Verity Mary Barton (born 6 August 1985) is an Australian politician. She was the LNP member of the Legislative Assembly of Queensland for Broadwater from 2012 to 2017. She defeated Peta-Kaye Croft at the 2012 state election and was re-elected at the 2015 election, before losing LNP preselection for the 2017 election to former MP David Crisafulli.

Barton was educated at All Hallows' School in Brisbane. She went on to further studies in law and politics at Bond University on the Gold Coast and Northwestern University School of Law in Chicago, Illinois. Prior to her election she worked in the retail industry and also served as a media consultant for Senator George Brandis.

Political career

Barton joined LNP-predecessor the former Liberal Party at 17. She has held various senior local branch positions, including chair of the Broadwater State Electorate Council. She has been a member of the LNP State Council and was a member of the Young LNP Management Committee from 2010 until 2012. Barton is the granddaughter of former member for Kurilpa, Clive Hughes.

Aged 26 years, 7 months and 18 days old when first elected, Barton was the youngest woman ever elected to the Queensland Parliament. Throughout the 54th Parliament, Barton was a member of the Legal Affairs and Community Safety Committee and was appointed as Temporary Chair of Committees, a role which saw her serve as an acting Deputy Speaker in the Parliament.

Ms Barton is a strong monarchist having made a speech to parliament in May 2013 in support of the Succession to the Crown Bill 2013 referencing her admiration of the British Royal Family and ending her comments with "God bless Queensland, God bless Australia and God save the Queen."

In her maiden speech to Queensland Parliament, Verity Barton stated she was a "proud conservative" and listed Sir Robert Menzies, Margaret Thatcher, Ronald Reagan and John Howard as her "key political influences." In the same speech, Ms Barton also made reference to her strong Catholic faith.

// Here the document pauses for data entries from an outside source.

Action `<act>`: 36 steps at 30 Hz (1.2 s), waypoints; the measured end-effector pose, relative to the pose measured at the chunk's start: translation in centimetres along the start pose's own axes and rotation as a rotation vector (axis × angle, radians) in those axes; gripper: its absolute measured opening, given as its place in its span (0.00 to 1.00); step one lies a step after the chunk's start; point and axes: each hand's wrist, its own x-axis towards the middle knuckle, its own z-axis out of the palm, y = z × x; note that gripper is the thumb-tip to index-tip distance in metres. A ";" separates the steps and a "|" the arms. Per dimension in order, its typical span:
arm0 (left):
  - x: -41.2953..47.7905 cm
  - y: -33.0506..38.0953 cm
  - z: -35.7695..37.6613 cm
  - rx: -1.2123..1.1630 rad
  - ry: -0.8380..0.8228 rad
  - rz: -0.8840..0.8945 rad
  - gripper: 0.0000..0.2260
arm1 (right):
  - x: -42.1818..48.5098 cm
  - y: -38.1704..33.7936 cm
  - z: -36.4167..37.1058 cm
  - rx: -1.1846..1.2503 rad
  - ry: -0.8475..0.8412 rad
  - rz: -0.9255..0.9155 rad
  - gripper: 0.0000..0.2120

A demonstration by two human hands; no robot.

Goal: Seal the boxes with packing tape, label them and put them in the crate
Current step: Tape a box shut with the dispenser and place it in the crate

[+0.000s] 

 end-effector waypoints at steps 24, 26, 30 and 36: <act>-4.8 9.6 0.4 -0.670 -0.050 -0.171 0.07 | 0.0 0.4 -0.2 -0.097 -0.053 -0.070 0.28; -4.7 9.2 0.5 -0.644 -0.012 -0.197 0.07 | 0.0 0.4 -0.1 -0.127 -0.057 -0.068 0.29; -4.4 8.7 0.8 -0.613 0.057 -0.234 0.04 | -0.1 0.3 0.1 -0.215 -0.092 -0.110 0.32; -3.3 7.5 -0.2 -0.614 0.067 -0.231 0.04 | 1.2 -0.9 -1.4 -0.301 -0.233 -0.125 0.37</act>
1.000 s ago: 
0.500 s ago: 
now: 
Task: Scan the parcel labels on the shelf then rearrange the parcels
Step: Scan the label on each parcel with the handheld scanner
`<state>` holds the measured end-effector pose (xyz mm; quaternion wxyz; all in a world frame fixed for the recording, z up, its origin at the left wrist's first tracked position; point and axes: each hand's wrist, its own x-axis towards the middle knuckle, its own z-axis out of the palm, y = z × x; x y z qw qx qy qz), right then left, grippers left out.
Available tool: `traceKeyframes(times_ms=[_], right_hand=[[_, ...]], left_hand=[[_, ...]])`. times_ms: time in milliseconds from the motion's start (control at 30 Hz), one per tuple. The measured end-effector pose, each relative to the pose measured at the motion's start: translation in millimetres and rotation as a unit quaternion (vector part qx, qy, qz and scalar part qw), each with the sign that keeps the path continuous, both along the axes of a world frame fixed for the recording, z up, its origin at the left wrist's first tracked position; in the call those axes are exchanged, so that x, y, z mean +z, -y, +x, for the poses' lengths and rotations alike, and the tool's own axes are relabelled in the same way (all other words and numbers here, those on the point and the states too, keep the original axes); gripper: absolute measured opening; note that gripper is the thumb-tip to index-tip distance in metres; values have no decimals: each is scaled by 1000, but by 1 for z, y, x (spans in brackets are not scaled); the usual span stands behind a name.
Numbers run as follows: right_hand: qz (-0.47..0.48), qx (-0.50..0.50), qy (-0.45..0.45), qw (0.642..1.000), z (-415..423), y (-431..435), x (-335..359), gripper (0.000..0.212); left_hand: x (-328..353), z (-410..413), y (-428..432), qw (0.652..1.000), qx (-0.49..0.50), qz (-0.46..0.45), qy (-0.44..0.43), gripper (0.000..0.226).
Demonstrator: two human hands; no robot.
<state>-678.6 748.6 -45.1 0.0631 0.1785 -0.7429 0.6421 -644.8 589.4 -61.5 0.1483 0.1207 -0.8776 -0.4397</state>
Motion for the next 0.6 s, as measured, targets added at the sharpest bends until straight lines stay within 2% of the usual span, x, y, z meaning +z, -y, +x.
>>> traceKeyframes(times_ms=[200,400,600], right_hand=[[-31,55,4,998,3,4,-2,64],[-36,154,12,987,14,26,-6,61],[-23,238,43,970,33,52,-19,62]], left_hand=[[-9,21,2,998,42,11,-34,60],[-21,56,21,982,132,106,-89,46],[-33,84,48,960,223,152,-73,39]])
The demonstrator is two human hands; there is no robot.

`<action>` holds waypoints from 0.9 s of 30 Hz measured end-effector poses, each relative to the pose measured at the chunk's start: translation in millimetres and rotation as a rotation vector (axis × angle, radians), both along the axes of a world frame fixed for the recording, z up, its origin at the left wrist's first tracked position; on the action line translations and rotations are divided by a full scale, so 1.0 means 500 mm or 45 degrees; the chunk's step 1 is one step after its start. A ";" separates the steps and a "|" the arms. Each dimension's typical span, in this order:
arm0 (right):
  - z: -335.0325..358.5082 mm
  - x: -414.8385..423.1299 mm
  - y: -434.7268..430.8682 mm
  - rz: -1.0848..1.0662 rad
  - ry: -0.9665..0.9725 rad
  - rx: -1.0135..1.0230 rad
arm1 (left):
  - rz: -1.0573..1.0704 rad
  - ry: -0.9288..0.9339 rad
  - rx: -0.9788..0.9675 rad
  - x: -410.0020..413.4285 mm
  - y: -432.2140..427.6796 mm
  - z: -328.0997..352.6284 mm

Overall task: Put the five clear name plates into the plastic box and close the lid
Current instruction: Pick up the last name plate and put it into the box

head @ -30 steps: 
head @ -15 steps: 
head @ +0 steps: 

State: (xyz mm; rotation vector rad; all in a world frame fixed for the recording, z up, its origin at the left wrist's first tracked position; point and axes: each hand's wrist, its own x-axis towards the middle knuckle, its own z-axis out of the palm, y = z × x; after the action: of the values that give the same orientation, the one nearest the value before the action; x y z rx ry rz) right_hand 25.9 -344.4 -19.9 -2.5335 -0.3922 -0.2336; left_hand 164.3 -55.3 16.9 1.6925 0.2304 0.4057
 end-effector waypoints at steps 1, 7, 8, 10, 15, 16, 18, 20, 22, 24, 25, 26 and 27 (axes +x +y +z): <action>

On 8 January 2015, it was revealed that Barton had her driving licence suspended in both 2012 and 2013 after failing to pay road tolls, and that she had driven while unlicensed. After being reprimanded at LNP headquarters, she issued a statement apologising for her actions and telling her electors that she was still willing to serve them if given the opportunity at the forthcoming election. Queensland Premier Campbell Newman said there was no need to discipline her, despite the 2012 resignation of the then LNP police minister, David Gibson, for driving while his licence was suspended.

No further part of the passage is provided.